2. Replace third base coach Chris Maloney.

Maloney got the job last year when Jose Oquendo had to leave the team to have knee replacement surgery and had a horrendous season. It was a surprise he was brought back for this year based on how bad last season went, but the baserunning problems have continued, as illustrated by him sending Paul DeJong to an easy out on Monday against the Dodgers. If the players need to be held accountable, so too do the coaches.

The Cardinals have two possible replacements already on the major-league staff who could simply change roles with Maloney if the organization does not want to actually fire him. Mike Shildt, the quality control coach, and Oliver Marmol, now coaching first, both have coached third for years while they were managing in the minors.

3. Release Jhonny Peralta.

The Cardinals might be able to trade Peralta, especially if they are willing to eat most of the money still owed him, but do not expect much in return. Releasing Peralta would free the Cardinals to keep a player who should help them win more games, such as keeping Paul DeJong on the roster when Kolten Wong returns from the disabled list. The Cardinals got two good seasons out of Peralta before injuries, and age, took their toll. Thank him for his service, pay him off for the rest of the season, and move on.

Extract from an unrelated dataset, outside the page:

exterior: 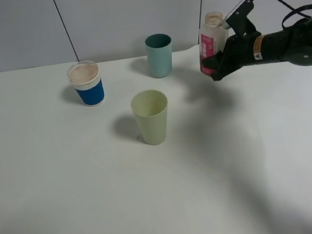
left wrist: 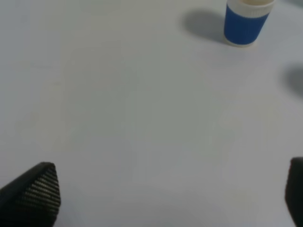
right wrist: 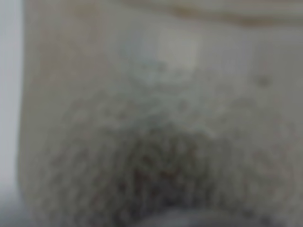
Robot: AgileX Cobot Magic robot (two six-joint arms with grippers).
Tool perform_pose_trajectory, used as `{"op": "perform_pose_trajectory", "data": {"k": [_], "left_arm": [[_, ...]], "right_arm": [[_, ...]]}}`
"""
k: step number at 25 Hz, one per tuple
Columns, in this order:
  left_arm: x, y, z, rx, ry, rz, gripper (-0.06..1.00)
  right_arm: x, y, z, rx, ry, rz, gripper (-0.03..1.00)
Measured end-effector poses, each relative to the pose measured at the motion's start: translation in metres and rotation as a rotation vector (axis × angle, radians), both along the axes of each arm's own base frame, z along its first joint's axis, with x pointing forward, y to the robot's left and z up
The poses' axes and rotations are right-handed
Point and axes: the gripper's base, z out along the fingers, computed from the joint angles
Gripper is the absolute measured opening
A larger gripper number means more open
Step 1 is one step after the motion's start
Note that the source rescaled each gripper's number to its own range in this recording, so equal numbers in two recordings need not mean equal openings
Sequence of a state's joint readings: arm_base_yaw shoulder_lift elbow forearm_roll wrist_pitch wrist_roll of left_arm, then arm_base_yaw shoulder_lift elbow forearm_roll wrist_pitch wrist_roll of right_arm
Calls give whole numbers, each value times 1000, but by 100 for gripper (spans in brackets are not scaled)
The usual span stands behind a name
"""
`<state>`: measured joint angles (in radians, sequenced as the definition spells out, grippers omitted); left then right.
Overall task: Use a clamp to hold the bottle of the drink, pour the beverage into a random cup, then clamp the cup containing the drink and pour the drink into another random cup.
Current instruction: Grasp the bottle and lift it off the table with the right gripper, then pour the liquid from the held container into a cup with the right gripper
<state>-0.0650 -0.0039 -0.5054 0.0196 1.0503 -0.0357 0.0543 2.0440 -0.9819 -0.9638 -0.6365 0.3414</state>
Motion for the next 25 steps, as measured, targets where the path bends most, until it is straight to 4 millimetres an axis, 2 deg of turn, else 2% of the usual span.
{"op": "perform_pose_trajectory", "data": {"k": [11,25], "left_arm": [[0,0,0,0,0,0,100],[0,0,0,0,0,0,100]], "right_arm": [[-13,53,4,-79,25,65,0],[-35,94,33,-210,-21,169,0]]}}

4. Release Jonathan Broxton.

Broxton is in a similar position as Peralta, although without the two good years with the team. He is taking up a roster spot in a bullpen which needs all the help it can get. The two runs he allowed Tuesday night raised his ERA to 6.89. Luke Weaver has had a very good start to his season in Memphis and could be a more valuable option for manager Mike Matheny, especially with his ability to throw multiple innings because of his starting background.

5. Trade Lance Lynn.


Lynn has done nothing wrong and has actually pitched great since returning from Tommy John surgery. But that becomes the issue. Lynn has pitched so well he is likely pricing himself out of St. Louis when he hits free agency after this season. With so many top-end pitching prospects on the horizon, the Cardinals do not appear to be in position to sign Lynn to a four or five-year contract, which is probably what it will take, at close to $100 million.

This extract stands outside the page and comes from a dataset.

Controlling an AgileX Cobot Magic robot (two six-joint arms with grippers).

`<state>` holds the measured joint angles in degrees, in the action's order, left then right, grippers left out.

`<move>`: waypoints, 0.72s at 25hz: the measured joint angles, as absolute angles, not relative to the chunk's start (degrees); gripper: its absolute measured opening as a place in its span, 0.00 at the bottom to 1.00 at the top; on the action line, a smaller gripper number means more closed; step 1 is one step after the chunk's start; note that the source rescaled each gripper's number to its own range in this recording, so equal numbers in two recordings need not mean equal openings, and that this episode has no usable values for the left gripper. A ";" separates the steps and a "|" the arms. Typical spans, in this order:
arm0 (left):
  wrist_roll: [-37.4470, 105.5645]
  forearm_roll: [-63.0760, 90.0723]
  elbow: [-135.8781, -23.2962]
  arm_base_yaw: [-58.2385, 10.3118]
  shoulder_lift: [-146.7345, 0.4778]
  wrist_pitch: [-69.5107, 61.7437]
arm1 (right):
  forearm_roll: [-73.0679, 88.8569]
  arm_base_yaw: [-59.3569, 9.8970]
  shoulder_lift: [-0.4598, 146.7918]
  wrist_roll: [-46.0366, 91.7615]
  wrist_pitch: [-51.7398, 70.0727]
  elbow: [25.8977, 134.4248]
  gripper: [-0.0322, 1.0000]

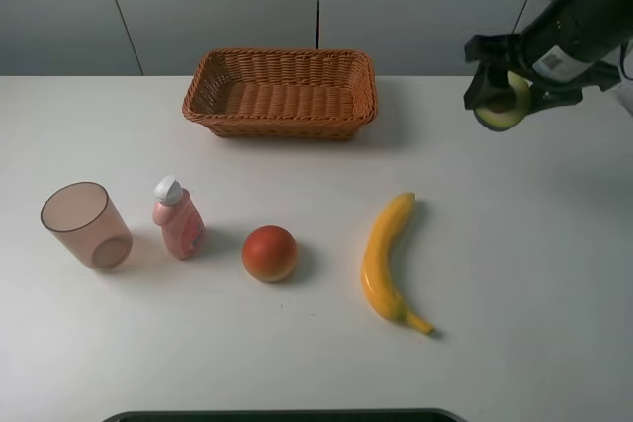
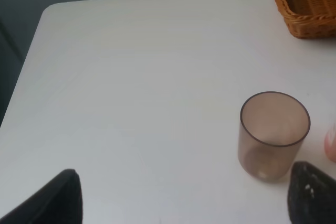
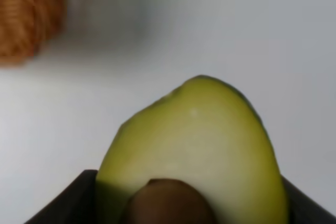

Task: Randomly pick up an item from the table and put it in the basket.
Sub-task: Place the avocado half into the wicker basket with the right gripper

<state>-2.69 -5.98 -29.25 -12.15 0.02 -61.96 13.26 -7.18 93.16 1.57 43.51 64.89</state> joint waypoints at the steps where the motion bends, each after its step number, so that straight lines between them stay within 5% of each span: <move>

Trading Lynn to a team which thinks it needs another starter to make a strong post-season run – such as the Astros – would make sense, as it could bring the Cardinals at least one if not two quality prospects instead of only getting an extra draft pick if he stays all year and then signs elsewhere as a free agent.

The fact that Adam Wainwright and Mike Leake have pitched as well as they have also makes trading Lynn more of a possibility. Either Tyler Lyons, Weaver or Marco Gonzales could take his place in the rotation for the rest of the season, with Alex Reyes waiting to move into that spot next year.